WHAT IS REQUIRED: In the data, extract each line that holds the string "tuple".

Data items
+---+
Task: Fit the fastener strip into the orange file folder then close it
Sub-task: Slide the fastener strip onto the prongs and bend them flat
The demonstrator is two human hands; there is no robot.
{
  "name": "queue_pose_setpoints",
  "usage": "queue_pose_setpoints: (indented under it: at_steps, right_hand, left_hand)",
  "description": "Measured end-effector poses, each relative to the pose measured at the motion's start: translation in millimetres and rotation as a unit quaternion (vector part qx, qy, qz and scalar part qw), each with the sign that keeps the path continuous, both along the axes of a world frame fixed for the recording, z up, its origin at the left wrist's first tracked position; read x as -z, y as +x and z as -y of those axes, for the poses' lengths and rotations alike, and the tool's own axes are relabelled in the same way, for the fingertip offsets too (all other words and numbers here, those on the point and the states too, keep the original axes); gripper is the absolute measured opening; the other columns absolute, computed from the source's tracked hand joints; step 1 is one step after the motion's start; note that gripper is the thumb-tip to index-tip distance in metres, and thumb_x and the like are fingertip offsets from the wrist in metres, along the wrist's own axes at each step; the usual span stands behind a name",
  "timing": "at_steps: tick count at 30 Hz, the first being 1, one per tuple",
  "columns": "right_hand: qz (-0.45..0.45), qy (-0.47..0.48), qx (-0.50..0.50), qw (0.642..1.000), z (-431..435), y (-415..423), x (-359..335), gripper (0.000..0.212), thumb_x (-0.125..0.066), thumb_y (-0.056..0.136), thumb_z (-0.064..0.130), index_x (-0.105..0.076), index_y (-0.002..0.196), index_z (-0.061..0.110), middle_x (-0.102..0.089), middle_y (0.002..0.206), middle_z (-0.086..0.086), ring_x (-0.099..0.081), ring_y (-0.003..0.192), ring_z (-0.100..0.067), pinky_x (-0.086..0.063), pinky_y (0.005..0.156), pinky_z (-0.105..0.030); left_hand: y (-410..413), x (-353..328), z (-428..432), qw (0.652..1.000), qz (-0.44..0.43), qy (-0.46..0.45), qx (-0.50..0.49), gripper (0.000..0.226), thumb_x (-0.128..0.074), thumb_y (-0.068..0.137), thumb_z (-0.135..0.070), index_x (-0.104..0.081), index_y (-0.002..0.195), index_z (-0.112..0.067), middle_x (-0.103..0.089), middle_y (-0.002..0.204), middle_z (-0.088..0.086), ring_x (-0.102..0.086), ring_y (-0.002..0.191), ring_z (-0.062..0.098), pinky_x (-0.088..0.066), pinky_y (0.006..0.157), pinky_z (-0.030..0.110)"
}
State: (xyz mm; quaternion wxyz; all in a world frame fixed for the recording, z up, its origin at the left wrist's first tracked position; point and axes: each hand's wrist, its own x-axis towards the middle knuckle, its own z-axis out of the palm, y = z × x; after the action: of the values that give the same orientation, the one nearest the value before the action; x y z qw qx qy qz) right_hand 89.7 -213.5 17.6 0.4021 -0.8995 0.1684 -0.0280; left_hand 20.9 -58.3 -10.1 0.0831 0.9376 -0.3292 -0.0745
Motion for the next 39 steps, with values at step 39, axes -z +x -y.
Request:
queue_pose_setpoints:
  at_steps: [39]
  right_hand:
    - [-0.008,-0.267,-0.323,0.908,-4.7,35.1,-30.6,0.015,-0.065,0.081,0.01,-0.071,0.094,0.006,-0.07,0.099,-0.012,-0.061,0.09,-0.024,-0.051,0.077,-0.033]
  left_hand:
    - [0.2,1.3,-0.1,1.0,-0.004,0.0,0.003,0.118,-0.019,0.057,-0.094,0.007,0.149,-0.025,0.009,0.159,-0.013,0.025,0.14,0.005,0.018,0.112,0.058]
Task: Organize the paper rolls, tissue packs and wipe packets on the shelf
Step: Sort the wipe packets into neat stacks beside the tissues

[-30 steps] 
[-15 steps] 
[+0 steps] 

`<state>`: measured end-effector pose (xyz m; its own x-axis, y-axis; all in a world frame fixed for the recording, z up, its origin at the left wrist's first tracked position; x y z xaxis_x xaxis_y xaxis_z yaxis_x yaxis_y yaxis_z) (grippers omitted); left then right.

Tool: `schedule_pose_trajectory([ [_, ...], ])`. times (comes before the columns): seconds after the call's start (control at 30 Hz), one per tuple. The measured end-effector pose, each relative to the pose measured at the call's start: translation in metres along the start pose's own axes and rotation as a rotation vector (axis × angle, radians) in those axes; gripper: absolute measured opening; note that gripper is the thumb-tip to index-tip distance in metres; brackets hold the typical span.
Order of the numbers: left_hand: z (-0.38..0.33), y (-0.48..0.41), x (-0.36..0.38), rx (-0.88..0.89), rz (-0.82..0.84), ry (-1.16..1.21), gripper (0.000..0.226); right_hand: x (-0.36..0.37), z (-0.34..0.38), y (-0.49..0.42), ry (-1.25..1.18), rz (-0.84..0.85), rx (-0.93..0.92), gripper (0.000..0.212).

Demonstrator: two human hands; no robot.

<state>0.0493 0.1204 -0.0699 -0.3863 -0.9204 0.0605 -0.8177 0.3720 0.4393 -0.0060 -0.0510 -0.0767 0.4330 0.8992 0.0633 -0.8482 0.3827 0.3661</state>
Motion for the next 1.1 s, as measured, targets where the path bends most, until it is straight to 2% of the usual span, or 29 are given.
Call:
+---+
RESPONSE AREA:
  "timing": "at_steps: tick count at 30 Hz, the first being 1, one per tuple",
Tool: `schedule_pose_trajectory([ [_, ...], ])`. times (comes before the columns): seconds after the call's start (control at 30 Hz), one per tuple. The measured end-effector pose, each relative to the pose measured at the call's start: translation in metres along the start pose's own axes and rotation as a rotation vector (axis × angle, radians) in those axes; gripper: absolute measured opening; note that gripper is the thumb-tip to index-tip distance in metres; brackets hold the typical span.

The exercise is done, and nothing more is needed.